PROBLEM TO SOLVE –
Among the entries that follow, find the lines containing the string "draw" and copy them.

----------

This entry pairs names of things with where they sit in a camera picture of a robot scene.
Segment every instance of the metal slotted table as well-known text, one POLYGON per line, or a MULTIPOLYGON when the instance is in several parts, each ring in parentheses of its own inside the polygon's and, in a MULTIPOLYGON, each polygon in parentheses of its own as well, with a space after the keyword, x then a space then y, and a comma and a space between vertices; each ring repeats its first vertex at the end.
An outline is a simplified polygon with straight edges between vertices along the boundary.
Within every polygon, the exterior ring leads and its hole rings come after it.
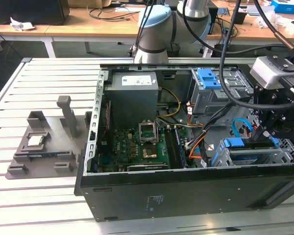
MULTIPOLYGON (((253 59, 227 62, 252 64, 253 59)), ((219 64, 219 59, 170 59, 171 63, 219 64)), ((7 180, 5 173, 32 110, 61 116, 59 95, 70 95, 76 115, 91 111, 100 64, 127 58, 24 59, 0 92, 0 234, 294 234, 294 196, 269 211, 96 223, 84 197, 74 196, 75 177, 7 180), (231 232, 235 227, 241 231, 231 232)))

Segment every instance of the gray power supply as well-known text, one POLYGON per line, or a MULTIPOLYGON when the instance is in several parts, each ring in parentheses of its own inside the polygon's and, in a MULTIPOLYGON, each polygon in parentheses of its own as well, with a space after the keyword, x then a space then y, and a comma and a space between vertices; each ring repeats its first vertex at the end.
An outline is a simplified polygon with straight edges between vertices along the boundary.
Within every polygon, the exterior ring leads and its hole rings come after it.
POLYGON ((144 120, 155 120, 158 100, 155 72, 118 72, 112 81, 105 86, 105 94, 111 100, 116 128, 134 128, 144 120))

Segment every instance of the blue cable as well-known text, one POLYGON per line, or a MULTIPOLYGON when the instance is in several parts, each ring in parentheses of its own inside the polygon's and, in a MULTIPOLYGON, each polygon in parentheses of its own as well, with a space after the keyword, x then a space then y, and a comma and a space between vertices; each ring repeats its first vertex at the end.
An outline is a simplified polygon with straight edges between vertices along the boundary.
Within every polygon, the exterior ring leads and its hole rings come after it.
POLYGON ((232 121, 232 129, 233 129, 233 133, 235 134, 236 137, 240 137, 240 133, 236 130, 235 127, 235 122, 236 121, 242 121, 243 123, 245 123, 245 125, 249 128, 249 130, 252 132, 253 131, 253 127, 251 126, 251 124, 244 118, 235 118, 232 121))

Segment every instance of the floor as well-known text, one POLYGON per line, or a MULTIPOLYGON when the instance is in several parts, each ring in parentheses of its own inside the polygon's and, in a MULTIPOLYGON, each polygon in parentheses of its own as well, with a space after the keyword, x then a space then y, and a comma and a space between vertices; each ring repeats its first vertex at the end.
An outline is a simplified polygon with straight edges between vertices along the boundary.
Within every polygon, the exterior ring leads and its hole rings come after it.
MULTIPOLYGON (((2 42, 3 51, 0 52, 0 90, 5 85, 11 74, 18 66, 21 58, 9 45, 12 43, 12 47, 22 57, 48 57, 45 45, 41 42, 2 42)), ((90 43, 92 51, 89 54, 85 51, 83 42, 55 42, 54 49, 57 57, 127 57, 131 44, 116 43, 90 43)), ((246 48, 246 46, 231 46, 230 50, 240 50, 246 48)), ((183 44, 179 52, 179 57, 201 57, 202 55, 198 52, 198 44, 183 44)), ((283 49, 275 48, 272 51, 260 50, 257 55, 267 55, 274 53, 279 55, 283 53, 283 49)), ((253 52, 241 55, 241 57, 255 57, 253 52)))

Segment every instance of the desk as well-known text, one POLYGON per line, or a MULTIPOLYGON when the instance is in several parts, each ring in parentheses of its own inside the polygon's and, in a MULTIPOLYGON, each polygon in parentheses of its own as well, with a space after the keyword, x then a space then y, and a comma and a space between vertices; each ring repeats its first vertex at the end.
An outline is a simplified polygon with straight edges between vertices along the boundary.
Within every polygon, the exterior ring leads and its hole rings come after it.
MULTIPOLYGON (((227 58, 225 64, 254 63, 227 58)), ((60 234, 294 234, 294 195, 273 210, 242 211, 96 223, 84 197, 73 194, 75 177, 7 180, 31 110, 62 116, 59 95, 71 96, 75 115, 92 110, 99 65, 131 63, 131 58, 43 58, 20 63, 0 92, 0 235, 60 234), (236 227, 241 231, 226 231, 236 227)), ((169 58, 170 63, 214 64, 219 58, 169 58)))
MULTIPOLYGON (((232 10, 234 3, 228 3, 221 0, 213 1, 218 7, 228 7, 232 10)), ((52 42, 85 42, 86 51, 90 52, 88 42, 125 42, 133 43, 135 41, 138 26, 135 20, 138 14, 133 15, 131 20, 126 22, 104 22, 91 18, 86 9, 70 9, 70 16, 64 25, 36 25, 36 29, 18 32, 9 25, 0 25, 0 34, 10 41, 41 41, 45 43, 49 57, 56 57, 52 42)), ((102 13, 101 17, 111 17, 122 15, 124 13, 102 13)), ((285 17, 294 18, 294 15, 284 15, 285 17)), ((225 20, 230 21, 230 17, 223 16, 225 20)), ((258 28, 253 22, 256 18, 246 16, 243 25, 236 25, 239 34, 232 40, 236 45, 264 45, 268 43, 278 43, 273 33, 268 28, 258 28)), ((294 35, 285 36, 294 42, 294 35)), ((221 37, 221 30, 215 25, 213 34, 208 35, 205 41, 214 46, 221 37)), ((205 49, 204 56, 211 55, 211 51, 205 49)))

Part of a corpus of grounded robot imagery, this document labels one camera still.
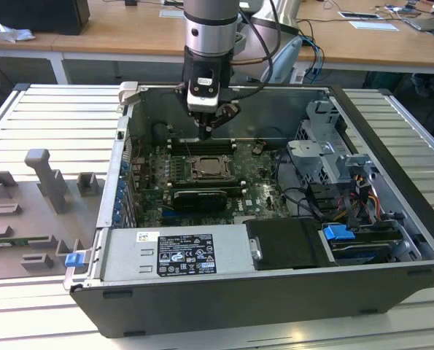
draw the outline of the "wooden desk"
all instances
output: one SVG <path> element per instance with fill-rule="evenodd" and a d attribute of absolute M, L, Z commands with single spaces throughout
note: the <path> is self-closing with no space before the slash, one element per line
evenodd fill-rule
<path fill-rule="evenodd" d="M 374 13 L 373 7 L 376 5 L 381 6 L 381 11 L 384 11 L 385 3 L 397 6 L 403 6 L 406 3 L 401 0 L 337 0 L 336 2 L 343 11 L 367 13 Z M 418 8 L 431 11 L 432 6 L 419 4 Z M 389 18 L 388 13 L 377 12 L 383 18 Z M 428 18 L 429 16 L 422 13 L 419 17 Z M 298 19 L 303 18 L 341 19 L 337 6 L 333 5 L 331 9 L 323 9 L 322 3 L 311 0 L 305 1 L 301 6 Z M 335 63 L 341 63 L 374 65 L 375 70 L 379 71 L 386 70 L 381 66 L 390 70 L 393 70 L 395 66 L 397 71 L 410 71 L 410 68 L 419 69 L 418 67 L 434 69 L 434 36 L 432 34 L 419 32 L 399 20 L 391 20 L 387 23 L 393 24 L 400 31 L 356 29 L 347 21 L 311 22 L 317 44 L 325 51 L 326 68 L 335 66 Z M 300 27 L 305 35 L 310 35 L 307 23 L 300 23 Z"/>
<path fill-rule="evenodd" d="M 58 36 L 52 43 L 53 50 L 183 55 L 185 22 L 181 18 L 159 17 L 162 6 L 138 4 L 137 7 L 125 7 L 123 1 L 90 0 L 89 7 L 90 19 L 82 34 Z"/>
<path fill-rule="evenodd" d="M 397 6 L 406 3 L 405 0 L 336 2 L 343 10 L 354 12 L 375 12 L 376 5 L 383 10 L 385 3 Z M 163 8 L 157 4 L 125 7 L 122 1 L 89 0 L 89 6 L 90 20 L 81 35 L 36 34 L 34 41 L 16 44 L 0 40 L 0 56 L 49 59 L 58 83 L 64 84 L 69 82 L 63 67 L 63 61 L 68 59 L 183 62 L 183 19 L 159 17 Z M 431 5 L 420 3 L 419 8 L 430 11 Z M 434 36 L 418 32 L 406 23 L 390 21 L 400 30 L 397 32 L 356 29 L 347 21 L 340 21 L 344 19 L 334 4 L 316 0 L 302 3 L 298 19 L 313 20 L 314 37 L 325 51 L 326 69 L 434 73 Z M 300 23 L 300 27 L 310 35 L 306 22 Z M 296 66 L 305 69 L 313 59 L 312 49 L 303 47 Z"/>

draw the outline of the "blue latch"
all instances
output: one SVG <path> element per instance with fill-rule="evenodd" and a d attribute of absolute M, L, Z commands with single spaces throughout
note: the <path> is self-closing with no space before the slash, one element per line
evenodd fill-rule
<path fill-rule="evenodd" d="M 66 255 L 64 265 L 67 268 L 82 268 L 84 266 L 85 253 L 69 253 Z"/>
<path fill-rule="evenodd" d="M 346 225 L 328 225 L 326 228 L 324 228 L 324 234 L 327 240 L 356 238 L 352 231 L 346 229 Z"/>

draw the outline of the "white sticker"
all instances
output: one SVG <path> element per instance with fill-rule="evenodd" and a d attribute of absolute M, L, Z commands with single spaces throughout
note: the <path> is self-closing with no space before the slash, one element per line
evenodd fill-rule
<path fill-rule="evenodd" d="M 157 242 L 160 231 L 139 231 L 136 242 Z"/>

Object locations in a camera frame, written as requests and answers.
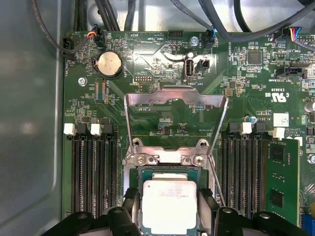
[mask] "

----------

ANSWER BOX –
draw the outline of the "wooden desk"
draw the outline of the "blue latch"
draw the outline of the "white sticker"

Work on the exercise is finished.